Роддом! Нужен любой роддом! Нужен сговорчивый и не очень жадный врач-акушер. Мир не идеален, люди не идеальны, женщины не идеальны. Все это только поспособствует плану Семена.
– Тебя домой? – спросил Семена Володька, как только тот забрался в салон «нивы».
– Нет, довезешь меня до роддома на Борщаговке, а оттуда я уже сам!

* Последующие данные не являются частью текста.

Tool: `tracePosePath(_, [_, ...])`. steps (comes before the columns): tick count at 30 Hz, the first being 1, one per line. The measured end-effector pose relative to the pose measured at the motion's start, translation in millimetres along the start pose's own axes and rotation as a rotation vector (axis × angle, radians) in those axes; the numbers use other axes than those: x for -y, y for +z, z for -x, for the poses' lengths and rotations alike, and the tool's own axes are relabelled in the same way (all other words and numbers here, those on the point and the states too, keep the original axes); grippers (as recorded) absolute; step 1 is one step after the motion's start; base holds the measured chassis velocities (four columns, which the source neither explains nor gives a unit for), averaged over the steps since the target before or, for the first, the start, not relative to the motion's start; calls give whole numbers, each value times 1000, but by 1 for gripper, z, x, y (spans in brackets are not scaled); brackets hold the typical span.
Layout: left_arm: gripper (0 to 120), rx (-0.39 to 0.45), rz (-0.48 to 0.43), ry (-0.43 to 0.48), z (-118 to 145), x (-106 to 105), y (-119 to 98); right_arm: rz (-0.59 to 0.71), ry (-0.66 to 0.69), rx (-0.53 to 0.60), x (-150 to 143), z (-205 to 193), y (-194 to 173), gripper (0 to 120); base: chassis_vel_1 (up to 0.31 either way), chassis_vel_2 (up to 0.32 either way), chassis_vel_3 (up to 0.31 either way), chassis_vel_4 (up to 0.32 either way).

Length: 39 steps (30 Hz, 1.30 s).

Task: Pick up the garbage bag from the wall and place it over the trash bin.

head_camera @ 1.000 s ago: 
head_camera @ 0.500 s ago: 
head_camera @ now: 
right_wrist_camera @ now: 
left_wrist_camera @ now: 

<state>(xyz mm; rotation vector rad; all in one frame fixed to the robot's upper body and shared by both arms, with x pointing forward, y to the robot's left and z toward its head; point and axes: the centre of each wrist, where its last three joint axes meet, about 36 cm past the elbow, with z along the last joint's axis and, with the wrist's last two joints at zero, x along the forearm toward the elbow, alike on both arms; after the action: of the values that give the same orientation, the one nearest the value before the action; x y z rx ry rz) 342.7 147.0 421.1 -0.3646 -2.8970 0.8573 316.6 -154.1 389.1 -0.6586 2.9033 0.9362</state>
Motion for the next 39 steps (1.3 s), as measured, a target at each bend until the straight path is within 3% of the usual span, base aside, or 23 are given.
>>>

Володька только бросил на приятеля любопытный взгляд. Вопросов никаких не задал. Завел мотор, развернул машину и выехал на дорогу.
109
Киев. Центр. Улица Стрелецкая
Ближе к вечеру уставшая от переменчивого настроения Вероника, чтобы успокоиться, вышла на прогулку. Прошлась по Рейтарской до угловой «Оптики», свернула в Георгиевский переулок и, увидев справа высокую белую стену Софиевского монастыря, обрадовалась. Она замедлила шаг. Дотронулась подушечками пальцев до шершавой белой штукатурки. Медленно прошла до давно уже заложенных кирпичом и тоже заштукатуренных задних врат монастыря. В этом месте она всегда останавливалась под, или, точнее, перед бывшими воротами. Останавливалась и отдыхала от собственных мыслей и переживаний. Здесь можно было спрятаться в неглубокой нише забора, здесь можно было отвлечься от всего внешнего мира. Вот и сейчас. Почти прижимаясь к белой оштукатуренной стенке, Вероника чувствовала, как к ней возвращается тихая и все еще пугливая самоуверенность.
Ее всегда удивляло, как мало людей ходят по этому переулку, соединяющему Рейтарскую и Стрелецкую. Как мало людей знают о существовании этого таинственного, спрятанного в самом сердце города уголка тишины и спокойствия!
Уже начинало темнеть, но Вероника этого не замечала, глядя на белую стену. Только когда за спиной проехала машина с включенными фарами, она очнулась и посмотрела на часы. Половина шестого! А вдруг Семен сегодня раньше приедет?
Но мысли о Семене не заставили Веронику поспешить домой. Она дошла до того места, где монастырская стена уходила в глубь двора массивного доходного дома, до революции принадлежавшего монастырю. Дошла и повернула обратно тем же неспешным шагом. И на лице у нее еще долго оставалось выражение легкой задумчивости.
Вернувшись на Рейтарскую, она остановилась у своего дома и посмотрела в сторону «угла трех кафе», где по вечерам всегда очень много света. Подняла взгляд на свои окна – в них темно. Семена нет.
«Дай-ка еще пройдусь», – решила.
Приближаясь к «углу трех кафе», Вероника заметила приставленную к стене ближнего кафе лестницу и человека, поднимавшегося по ней. Венок, обычно висевший там же на гвоздике, сейчас был просто приставлен к стене дома. А человек на лестнице укреплял уже посаженную на кронштейн видеокамеру наблюдения.